== Segment start ==
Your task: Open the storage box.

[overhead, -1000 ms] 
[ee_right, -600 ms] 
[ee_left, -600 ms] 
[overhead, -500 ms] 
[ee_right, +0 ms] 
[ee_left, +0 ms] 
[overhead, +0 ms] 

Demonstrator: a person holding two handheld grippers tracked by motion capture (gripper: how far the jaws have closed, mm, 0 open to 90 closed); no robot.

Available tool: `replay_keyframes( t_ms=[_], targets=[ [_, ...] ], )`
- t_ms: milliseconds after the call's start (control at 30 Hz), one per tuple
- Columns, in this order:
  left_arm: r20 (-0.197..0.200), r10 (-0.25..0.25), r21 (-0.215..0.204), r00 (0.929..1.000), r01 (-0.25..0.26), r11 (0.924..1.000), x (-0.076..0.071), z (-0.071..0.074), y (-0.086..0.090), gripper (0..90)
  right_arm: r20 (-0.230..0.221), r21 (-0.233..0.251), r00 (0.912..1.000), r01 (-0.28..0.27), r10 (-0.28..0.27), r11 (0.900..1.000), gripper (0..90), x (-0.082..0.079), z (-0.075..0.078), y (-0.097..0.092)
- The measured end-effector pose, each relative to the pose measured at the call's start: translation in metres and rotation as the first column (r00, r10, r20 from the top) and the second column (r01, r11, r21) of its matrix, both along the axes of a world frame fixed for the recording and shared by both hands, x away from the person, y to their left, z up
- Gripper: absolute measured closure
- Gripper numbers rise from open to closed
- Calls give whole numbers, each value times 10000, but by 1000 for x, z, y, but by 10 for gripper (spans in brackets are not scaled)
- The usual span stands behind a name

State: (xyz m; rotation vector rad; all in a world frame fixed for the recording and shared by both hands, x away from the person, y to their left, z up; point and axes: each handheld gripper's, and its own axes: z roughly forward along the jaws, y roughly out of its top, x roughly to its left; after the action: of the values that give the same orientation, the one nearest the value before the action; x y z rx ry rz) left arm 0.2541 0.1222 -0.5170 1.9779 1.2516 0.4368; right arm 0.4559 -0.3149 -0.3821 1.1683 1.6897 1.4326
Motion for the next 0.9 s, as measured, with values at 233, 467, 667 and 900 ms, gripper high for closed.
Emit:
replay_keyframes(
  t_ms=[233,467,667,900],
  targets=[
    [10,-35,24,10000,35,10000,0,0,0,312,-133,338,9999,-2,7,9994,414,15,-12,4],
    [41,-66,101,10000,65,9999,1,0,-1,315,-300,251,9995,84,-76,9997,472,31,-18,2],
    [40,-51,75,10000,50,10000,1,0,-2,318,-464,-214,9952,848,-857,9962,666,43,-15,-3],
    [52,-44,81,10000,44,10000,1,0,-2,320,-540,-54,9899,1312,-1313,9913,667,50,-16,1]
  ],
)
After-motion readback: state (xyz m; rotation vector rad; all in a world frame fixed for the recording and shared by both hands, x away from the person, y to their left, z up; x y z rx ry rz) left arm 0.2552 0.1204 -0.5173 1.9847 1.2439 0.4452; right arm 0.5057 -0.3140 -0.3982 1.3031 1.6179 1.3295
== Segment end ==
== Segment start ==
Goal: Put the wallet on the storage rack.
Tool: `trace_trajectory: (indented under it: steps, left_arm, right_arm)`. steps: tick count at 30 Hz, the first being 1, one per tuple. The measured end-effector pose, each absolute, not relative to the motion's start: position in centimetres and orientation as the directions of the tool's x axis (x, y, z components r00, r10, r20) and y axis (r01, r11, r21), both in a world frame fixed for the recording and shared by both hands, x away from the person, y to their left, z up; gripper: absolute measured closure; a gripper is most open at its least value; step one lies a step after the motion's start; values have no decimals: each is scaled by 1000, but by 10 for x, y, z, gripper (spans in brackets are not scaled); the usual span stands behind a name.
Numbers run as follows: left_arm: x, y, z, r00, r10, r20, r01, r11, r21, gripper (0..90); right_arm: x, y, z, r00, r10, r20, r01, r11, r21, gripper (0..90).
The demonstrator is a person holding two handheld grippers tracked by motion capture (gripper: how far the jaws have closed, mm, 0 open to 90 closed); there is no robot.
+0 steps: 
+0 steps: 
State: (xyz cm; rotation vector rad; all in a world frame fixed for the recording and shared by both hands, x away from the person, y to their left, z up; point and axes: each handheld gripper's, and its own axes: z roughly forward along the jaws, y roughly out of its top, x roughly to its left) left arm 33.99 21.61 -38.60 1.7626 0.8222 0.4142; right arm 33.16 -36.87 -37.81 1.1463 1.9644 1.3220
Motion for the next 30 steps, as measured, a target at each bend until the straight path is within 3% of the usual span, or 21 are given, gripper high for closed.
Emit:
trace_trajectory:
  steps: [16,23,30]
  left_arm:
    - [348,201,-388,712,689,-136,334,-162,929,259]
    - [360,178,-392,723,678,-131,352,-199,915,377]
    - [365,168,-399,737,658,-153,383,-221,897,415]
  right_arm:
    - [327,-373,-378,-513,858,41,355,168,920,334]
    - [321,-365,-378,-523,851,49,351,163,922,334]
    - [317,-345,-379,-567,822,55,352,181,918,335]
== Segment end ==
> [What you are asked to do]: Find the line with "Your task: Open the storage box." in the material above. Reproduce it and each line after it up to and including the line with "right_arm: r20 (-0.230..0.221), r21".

> [Solution to this task]:
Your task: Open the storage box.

[overhead, -1000 ms] 
[ee_right, -600 ms] 
[ee_left, -600 ms] 
[overhead, -500 ms] 
[ee_right, +0 ms] 
[ee_left, +0 ms] 
[overhead, +0 ms] 

Demonstrator: a person holding two handheld grippers tracked by motion capture (gripper: how far the jaws have closed, mm, 0 open to 90 closed); no robot.

Available tool: `replay_keyframes( t_ms=[_], targets=[ [_, ...] ], )`
- t_ms: milliseconds after the call's start (control at 30 Hz), one per tuple
- Columns, in this order:
  left_arm: r20 (-0.197..0.200), r10 (-0.25..0.25), r21 (-0.215..0.204), r00 (0.929..1.000), r01 (-0.25..0.26), r11 (0.924..1.000), x (-0.076..0.071), z (-0.071..0.074), y (-0.086..0.090), gripper (0..90)
  right_arm: r20 (-0.230..0.221), r21 (-0.233..0.251), r00 (0.912..1.000), r01 (-0.28..0.27), r10 (-0.28..0.27), r11 (0.900..1.000), gripper (0..90), x (-0.082..0.079), z (-0.075..0.078), y (-0.097..0.092)

That completes the exercise.